本研究比较了七种成年单峰骆驼精液冷冻保存时,商业化无蛋黄(AndroMed、OPTIXcell)和添加蛋黄(Triladyl、Steridyl)的基于Tris的稀释液的效率。将骆驼专用稀释液SHOTOR用作对照。收集的精液样本经评估后,用SHOTOR、Triladyl、Steridyl、AndroMed或OPTIXcell进行稀释。稀释后的精液逐渐冷却并平衡两小时,然后进行液氮冷冻。在冷冻前和冻融循环后,使用计算机辅助精子分析对精液的活力、动力学、活力、异常情况、质膜完整性和DNA碎片化进行评估。在冷冻前评估中,用SHOTOR稀释的样本中渐进性精子活力(21.54±1.83)高于用Steridyl、OPTIXcell或AndroMed稀释的样本(分别为15.76±1.80、17.43±1.10和13.27±1.07)。此外,Triladyl和SHOTOR在精子活力和DNA完整性方面显著(<0.05)优于所有其他稀释剂,但Triladyl在质膜完整性方面显著(<0.05)优于SHOTOR(87.77±0.31)(85.48±0.58)。

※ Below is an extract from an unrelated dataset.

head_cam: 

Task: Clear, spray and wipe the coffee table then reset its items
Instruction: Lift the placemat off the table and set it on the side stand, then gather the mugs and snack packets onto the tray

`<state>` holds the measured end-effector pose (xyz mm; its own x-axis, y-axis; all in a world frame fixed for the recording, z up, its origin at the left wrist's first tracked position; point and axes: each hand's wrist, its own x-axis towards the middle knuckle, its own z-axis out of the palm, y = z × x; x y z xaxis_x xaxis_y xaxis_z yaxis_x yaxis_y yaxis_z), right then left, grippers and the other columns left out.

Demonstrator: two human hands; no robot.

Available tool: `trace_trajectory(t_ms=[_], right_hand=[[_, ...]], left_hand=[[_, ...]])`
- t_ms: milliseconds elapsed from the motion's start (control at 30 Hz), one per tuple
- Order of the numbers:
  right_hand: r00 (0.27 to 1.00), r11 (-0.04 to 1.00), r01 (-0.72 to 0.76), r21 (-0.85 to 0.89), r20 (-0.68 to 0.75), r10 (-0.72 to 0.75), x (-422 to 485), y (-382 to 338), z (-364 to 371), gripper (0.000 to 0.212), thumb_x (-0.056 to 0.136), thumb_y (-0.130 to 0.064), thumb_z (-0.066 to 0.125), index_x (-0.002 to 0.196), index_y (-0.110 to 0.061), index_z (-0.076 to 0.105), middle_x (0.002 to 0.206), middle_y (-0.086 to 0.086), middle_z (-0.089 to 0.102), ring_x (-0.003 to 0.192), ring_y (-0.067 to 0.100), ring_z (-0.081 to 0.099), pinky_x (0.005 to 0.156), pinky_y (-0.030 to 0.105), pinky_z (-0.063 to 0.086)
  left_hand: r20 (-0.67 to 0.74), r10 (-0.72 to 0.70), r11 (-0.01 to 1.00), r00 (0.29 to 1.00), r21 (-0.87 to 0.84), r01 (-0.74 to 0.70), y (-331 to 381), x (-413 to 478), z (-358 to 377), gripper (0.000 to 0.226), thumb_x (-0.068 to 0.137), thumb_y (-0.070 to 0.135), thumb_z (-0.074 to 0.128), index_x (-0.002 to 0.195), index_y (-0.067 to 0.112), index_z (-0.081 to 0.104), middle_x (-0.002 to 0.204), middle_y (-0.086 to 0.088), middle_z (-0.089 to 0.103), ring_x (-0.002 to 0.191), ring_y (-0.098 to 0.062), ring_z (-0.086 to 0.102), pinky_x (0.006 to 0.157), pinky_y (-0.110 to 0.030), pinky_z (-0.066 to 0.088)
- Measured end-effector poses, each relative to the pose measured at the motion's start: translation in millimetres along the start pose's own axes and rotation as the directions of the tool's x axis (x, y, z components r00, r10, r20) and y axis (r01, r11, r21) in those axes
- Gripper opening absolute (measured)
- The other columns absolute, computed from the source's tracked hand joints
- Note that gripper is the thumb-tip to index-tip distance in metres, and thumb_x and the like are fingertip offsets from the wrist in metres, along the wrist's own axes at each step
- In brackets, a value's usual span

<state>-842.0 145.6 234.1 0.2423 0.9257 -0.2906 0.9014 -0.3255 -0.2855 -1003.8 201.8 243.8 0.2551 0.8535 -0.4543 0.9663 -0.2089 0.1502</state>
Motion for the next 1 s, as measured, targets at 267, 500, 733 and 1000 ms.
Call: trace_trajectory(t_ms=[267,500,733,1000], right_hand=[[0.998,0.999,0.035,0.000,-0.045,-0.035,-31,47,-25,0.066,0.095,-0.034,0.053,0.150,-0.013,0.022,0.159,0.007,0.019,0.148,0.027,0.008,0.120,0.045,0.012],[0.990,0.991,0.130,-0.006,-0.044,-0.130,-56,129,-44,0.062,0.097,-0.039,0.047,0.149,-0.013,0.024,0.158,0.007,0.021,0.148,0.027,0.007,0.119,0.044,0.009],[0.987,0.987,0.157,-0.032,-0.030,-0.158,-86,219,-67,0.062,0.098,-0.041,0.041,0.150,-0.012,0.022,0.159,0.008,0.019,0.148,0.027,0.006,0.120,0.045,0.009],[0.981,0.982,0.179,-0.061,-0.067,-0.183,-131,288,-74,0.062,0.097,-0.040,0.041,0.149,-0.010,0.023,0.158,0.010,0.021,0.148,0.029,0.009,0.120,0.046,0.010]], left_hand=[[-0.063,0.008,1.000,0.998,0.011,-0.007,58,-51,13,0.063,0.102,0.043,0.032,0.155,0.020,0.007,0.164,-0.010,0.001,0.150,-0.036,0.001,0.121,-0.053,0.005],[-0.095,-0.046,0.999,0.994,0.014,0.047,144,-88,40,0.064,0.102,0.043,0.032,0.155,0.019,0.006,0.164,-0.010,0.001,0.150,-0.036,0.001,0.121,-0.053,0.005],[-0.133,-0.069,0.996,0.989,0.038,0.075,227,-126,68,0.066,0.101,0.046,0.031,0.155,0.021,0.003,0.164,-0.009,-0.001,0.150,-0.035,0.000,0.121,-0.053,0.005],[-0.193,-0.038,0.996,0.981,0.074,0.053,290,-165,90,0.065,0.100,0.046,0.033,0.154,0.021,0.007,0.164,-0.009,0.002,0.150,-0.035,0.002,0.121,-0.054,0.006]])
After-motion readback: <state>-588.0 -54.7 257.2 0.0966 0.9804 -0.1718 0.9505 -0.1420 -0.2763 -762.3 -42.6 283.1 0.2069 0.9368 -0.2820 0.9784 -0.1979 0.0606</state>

在解冻后评估中,与SHOTOR、Steridyl或AndroMed(分别为35.09±1.341%、34.4±0.84%和31.99±1.48%)相比,Triladyl导致精子活力显著(<0.05)更高(38.63±0.81%;<0.05),OPTIXcell效率最低(28.39±0.86%)。使用Triladyl时渐进性精子活力最高。解冻后的曲线、直线和平均路径精子速度在使用Triladyl时最高,在使用AndroMed时最低。Triladyl导致线性系数和直线性精子系数最高,而SHOTOR导致DNA和质膜完整性最高。OPTIXcell和AndroMed导致解冻后精子活力较差,而Steridyl的效率低于Triladyl。OPTIXcell记录的精子异常率最高,SHOTOR或Triladyl记录的最低。总之,SHOTOR、Triladyl、Steridyl、AndroMed和OPTIXcell均可用于骆驼精液冷冻保存;然而,SHOTOR和Triladyl提供了最佳的解冻后精子质量。根据我们的研究结果,Triladyl是迄今为止用于单峰骆驼精液冷冻保存的最佳商业化稀释剂。